Saturday: We were off at about 7:06 a.m. from Middleburg Heights and were in the midst of a pack of 30-40 cyclists. For the next 5-10 miles the pack started to stretch and thin out. After the first rest stop, the riders spaced out quite a bit. I was moving above my target speed and having no issues. At about 37 miles I hit a big hill and was too aggressive pumping up the hill. The result was a severe leg cramp on my left leg. I thought it would end my ride. I slowed and paced myself. The next 20 miles were the hardest for me. The 5 miles leading into Berlin Heights were killing me with heat, constant uphill grade, and my leg pain.
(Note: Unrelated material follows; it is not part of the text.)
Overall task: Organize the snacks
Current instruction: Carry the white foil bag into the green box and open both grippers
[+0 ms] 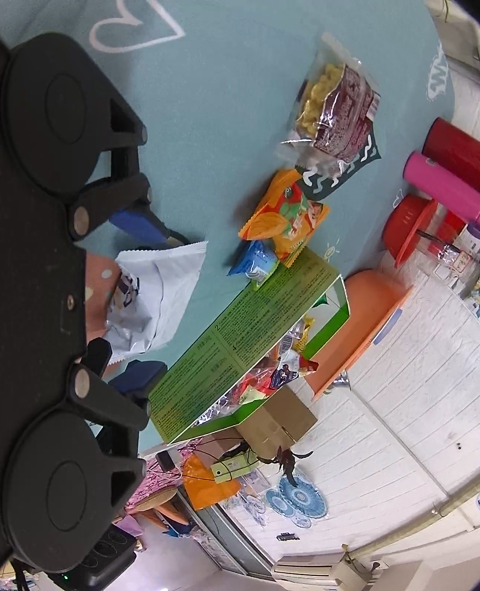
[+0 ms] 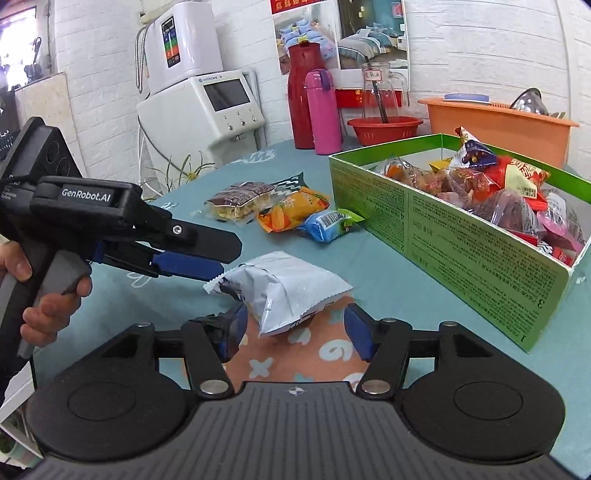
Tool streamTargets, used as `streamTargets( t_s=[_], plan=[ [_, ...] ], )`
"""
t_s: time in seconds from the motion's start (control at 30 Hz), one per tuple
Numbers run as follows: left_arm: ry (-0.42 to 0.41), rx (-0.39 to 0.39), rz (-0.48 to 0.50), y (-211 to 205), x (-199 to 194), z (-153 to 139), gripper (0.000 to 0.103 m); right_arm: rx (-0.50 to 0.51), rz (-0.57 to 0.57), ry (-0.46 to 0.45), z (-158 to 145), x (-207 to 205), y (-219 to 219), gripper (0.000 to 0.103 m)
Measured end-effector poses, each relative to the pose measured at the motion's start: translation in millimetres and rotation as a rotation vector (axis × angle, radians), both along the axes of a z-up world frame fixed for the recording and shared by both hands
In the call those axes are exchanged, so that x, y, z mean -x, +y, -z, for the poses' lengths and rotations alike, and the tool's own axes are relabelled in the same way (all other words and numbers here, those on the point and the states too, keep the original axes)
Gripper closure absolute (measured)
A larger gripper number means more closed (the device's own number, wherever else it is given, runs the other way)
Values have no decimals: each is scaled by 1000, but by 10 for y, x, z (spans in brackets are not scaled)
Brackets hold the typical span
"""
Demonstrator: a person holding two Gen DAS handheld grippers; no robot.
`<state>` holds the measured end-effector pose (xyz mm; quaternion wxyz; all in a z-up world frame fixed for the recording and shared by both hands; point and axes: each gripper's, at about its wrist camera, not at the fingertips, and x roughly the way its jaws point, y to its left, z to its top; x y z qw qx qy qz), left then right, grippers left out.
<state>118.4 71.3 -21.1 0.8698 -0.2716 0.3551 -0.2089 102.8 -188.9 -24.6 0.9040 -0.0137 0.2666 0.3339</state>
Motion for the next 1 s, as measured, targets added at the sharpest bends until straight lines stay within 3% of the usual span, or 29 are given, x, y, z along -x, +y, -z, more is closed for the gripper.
streamTargets(
  t_s=[0.2, 0.23, 0.27, 0.3, 0.33, 0.4, 0.7, 1.0],
  plan=[
    [13, -17, 27, -84, -131, 59, 0, -1, -28, 45, 57, -142, 113, 5],
    [24, -27, 37, -107, -155, 88, 15, -19, -24, 63, 71, -178, 109, 6],
    [34, -31, 49, -127, -169, 128, 20, -34, -15, 82, 86, -212, 111, 7],
    [38, -29, 50, -138, -169, 145, 32, -42, -4, 97, 100, -238, 113, 17],
    [37, -44, 50, -159, -162, 141, 36, -45, 11, 108, 112, -249, 110, 33],
    [17, -49, 55, -188, -130, 102, 38, -53, 26, 109, 108, -232, 84, 43],
    [-140, -55, 100, -418, -182, -403, 38, -70, 79, -76, -290, -84, -121, 46],
    [-242, -64, 119, -689, -716, -727, 38, -88, 168, -173, -629, -487, -308, 47]
  ],
)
After a much needed rest stop in Berlin Heights, I was in much better shape. I cycled into Sandusky with relatively no problem. There was a pretty constant headwind and rain for about 10 minutes. That rain was so welcomed. After a cold shower and dinner at a sports pub, Brett and I called it a night watching a Hot in Cleveland Marathon on TV Land before we dozed off around 9:00 p.m.
Sunday: 4:30 a.m. came early, but I felt amazingly good with just some lower back pain. After the pancake breakfast at the high school, Brett and I headed out at 7:06 a.m. again. The weather looked ominous. I was sure we were going to get wet. The skies cleared within an hour. The hill back into Berlin heights was a killer. Add to that, the return route had us cycling south on a chip and seal road for several miles with a strong head wind. During that stretch, I had my second thought of the weekend that I might not finish. I will definitely remember Berlin Heights!
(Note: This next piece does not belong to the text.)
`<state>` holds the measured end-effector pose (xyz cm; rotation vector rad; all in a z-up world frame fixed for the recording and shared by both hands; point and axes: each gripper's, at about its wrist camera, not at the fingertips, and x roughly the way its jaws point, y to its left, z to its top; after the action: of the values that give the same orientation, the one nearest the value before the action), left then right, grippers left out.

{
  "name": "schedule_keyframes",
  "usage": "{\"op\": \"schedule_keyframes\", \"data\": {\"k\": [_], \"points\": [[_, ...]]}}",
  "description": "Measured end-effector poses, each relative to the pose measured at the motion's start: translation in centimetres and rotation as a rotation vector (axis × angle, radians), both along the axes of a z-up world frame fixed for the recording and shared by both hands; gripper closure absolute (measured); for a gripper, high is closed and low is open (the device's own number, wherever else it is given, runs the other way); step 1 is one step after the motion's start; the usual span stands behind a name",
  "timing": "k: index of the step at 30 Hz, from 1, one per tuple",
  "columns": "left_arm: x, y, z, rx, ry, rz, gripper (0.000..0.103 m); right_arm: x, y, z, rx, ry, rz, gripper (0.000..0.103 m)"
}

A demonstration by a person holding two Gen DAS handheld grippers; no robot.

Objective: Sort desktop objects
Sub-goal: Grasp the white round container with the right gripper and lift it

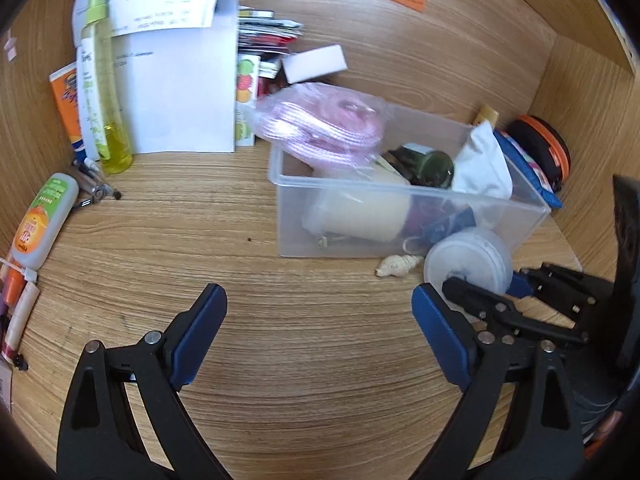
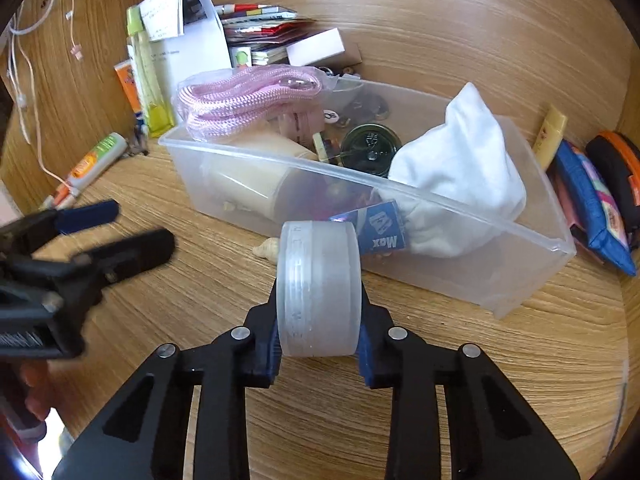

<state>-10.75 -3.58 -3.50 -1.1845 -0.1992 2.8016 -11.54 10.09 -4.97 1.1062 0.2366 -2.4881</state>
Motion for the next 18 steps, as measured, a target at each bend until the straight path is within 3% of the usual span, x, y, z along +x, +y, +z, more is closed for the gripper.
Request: {"op": "schedule_keyframes", "data": {"k": [8,12,18], "points": [[-0.9,3.3,-0.4,-0.083,0.002,-0.034,0.009,1.0,2.4,1.2,-0.021,0.051,-0.012,0.076],[-1.5,4.6,-0.8,-0.098,-0.016,-0.05,0.022,1.0,3.8,1.4,-0.009,0.06,-0.019,0.076],[-2.7,6.4,-1.5,-0.124,-0.05,-0.056,0.034,1.1,5.2,1.5,0.019,0.053,0.0,0.076]]}}
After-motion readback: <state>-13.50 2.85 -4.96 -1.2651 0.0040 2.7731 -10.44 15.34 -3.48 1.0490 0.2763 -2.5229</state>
Soon we were heading east on nice flat country roads passing field after field of corn. The trip got easier for me. Unfortunately the heat really picked up. The open farm field with no shade only made it hotter. I was drinking 2 water bottles between rest stops. I knew the danger of heat stroke and exhaustion and was keeping myself hydrated since I felt it coming on. I took longer rest breaks and paced myself for the remainder of the afternoon.
The excitement of turning the corner seeing the finish line was very emotional fro me. I was in tears as I rode up that street. Brett had pulled aside and was waiting for me and joined me as we crossed the finish line. MS families and supporters had lined the driveway cheering you on as you passed under the big inflatable rainbow. It was an experience that will stay with me for a long time.
Here are my stats. I averaged 11.9 mph on Saturday and 11.8 mph on Sunday, just shy of my goal of 12.0 mph. I know this is so much lower than road cyclists, but it was fine for this older, fatter guy relatively new to cycling. It took us 8:40 to get to Sandusky and 9:00 to return to Cleveland. That time includes lunch and breaks. My cycling time was 6:22 on Saturday and 6:26 on Sunday. We finished with a large group of cyclists. I knew there were many more still on the course when I checked in.
I learned a lot about myself on this ride. I know I need to stop putting myself down. Looking around I saw many of the same road cyclists at each rest stop. My speed was acceptable. I learned to look for more short term goals. I noted the miles to the next rest stop and made it my goal, one stop at a time. When I started thinking of quitting, I kept telling myself I could go on. I always feared hills. Only once did I walk my bike. My friend Michael from California, an avid cyclist, reminds me that there is no shame in walking a bike up a hill. I knew that at that hill and that I did not have the energy and needed to conserve it to go forward. I now take hills slow and steady and reward myself with a big drink of water at the top. Most of all, I know I can do a ride terrain like this in future.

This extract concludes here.